28. July 2020   Alfonso Noriega

Vind: Elastic road

Once upon a time, before society melt down due to a global pandemic crisis, an amazing idea about easing developers life popped out and therefore Vind (faɪnd) was born (Read more about Vind and those happy times in the official repository and here).

Under the concepts of :

  • Simplicity
    “No expert? No problem! Which means: easy things should be easy to do.” – by Thomas Kurz
  • Agnosticism
    “The lib thereby has the goal to be backend agnostic…”  – by Thomas Kurz
  • Reusability

a bunch of people closed themself together in a room (at the time that was completely legitimate), cooked up a set of ideas, and started to walk down the road to Vind, the Java library meant to make our lives easier when implementing an application using/providing information discovery.

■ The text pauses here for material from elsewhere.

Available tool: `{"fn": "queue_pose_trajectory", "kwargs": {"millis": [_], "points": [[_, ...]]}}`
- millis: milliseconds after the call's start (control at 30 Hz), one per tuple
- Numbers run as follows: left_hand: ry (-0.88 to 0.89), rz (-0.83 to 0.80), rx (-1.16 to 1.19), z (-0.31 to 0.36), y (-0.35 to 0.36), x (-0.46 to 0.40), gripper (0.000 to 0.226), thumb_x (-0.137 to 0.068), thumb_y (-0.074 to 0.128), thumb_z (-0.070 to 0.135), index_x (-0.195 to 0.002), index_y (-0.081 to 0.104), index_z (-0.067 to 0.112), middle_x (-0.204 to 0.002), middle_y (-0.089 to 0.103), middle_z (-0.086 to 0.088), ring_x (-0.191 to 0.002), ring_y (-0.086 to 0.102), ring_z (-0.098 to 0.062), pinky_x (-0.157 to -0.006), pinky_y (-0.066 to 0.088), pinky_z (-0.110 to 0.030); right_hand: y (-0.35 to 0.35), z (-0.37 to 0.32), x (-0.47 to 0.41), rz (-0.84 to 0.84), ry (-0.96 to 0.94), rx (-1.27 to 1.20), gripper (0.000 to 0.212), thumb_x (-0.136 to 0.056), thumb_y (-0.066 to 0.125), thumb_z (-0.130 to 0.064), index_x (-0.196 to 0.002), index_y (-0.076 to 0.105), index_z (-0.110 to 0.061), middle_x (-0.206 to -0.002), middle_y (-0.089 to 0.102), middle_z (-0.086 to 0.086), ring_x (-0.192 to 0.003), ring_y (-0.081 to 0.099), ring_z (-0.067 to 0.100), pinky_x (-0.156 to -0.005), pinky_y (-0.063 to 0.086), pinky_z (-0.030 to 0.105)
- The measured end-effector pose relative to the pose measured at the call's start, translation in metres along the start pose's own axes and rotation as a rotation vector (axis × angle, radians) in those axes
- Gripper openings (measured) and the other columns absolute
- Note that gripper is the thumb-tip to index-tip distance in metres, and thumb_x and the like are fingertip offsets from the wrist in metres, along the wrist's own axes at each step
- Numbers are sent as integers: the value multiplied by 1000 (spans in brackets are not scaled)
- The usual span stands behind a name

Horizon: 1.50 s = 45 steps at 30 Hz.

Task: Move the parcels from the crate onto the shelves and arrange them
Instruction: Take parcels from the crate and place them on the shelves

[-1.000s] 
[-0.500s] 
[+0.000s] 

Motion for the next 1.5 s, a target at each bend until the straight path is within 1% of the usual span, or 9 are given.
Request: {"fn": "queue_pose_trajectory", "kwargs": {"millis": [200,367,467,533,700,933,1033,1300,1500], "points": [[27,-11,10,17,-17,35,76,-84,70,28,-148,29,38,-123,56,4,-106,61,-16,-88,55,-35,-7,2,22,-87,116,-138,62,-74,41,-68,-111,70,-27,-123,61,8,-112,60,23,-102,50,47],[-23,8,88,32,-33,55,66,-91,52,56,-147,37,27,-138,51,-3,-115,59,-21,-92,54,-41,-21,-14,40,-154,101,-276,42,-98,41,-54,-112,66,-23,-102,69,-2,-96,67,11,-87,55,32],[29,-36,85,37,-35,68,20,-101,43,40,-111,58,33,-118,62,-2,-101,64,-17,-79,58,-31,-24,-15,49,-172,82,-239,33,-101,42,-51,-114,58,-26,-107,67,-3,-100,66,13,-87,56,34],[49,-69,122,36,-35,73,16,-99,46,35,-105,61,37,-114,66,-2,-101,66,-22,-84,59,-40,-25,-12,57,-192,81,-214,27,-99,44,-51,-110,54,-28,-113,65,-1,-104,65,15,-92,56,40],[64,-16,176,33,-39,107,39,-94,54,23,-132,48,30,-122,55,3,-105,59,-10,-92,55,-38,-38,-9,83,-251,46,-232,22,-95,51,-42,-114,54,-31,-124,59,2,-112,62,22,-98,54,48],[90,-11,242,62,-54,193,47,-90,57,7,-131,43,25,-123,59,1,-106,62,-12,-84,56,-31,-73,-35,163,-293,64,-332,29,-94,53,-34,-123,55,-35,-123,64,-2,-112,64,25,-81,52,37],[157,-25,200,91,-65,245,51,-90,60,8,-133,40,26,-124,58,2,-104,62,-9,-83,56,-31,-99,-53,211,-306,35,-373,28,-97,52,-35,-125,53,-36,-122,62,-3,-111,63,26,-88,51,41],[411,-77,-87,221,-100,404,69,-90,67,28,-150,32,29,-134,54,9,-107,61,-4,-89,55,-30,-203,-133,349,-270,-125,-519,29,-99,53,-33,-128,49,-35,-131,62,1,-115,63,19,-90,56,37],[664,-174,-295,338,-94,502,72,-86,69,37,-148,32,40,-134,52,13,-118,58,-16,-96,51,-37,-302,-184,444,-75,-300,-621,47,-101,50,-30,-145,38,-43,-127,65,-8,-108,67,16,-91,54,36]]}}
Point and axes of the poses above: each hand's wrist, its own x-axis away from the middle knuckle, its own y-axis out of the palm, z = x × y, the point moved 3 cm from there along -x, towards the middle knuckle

Due to a set of circumstances, requirements, and skill set,  Apache Solr was the backend chosen to be implemented, and after some hellish version updates, bug fixes and some other great successful stories the time came to challenge one of the main concepts: backend agnosticism.

As the tendency / need is now to move in the direction of SaaS/Paas the next step in Vind way was to implement an alternative to the Solr backend with a technology providing competitive and reliable options as Saas as well as broadly extended and well experienced in full text search; therefore the ElasticSearch backend conception was arised and new path open ahead for Vind further development.

Elastic VS Solr

Although it may be pictured as a big challenge, the fact of ElasticSearch and Solr sharing a Lucene background, should provide the insurance of being able to reach the same end, and accomplishing the implementation of the same functionalities with both backends.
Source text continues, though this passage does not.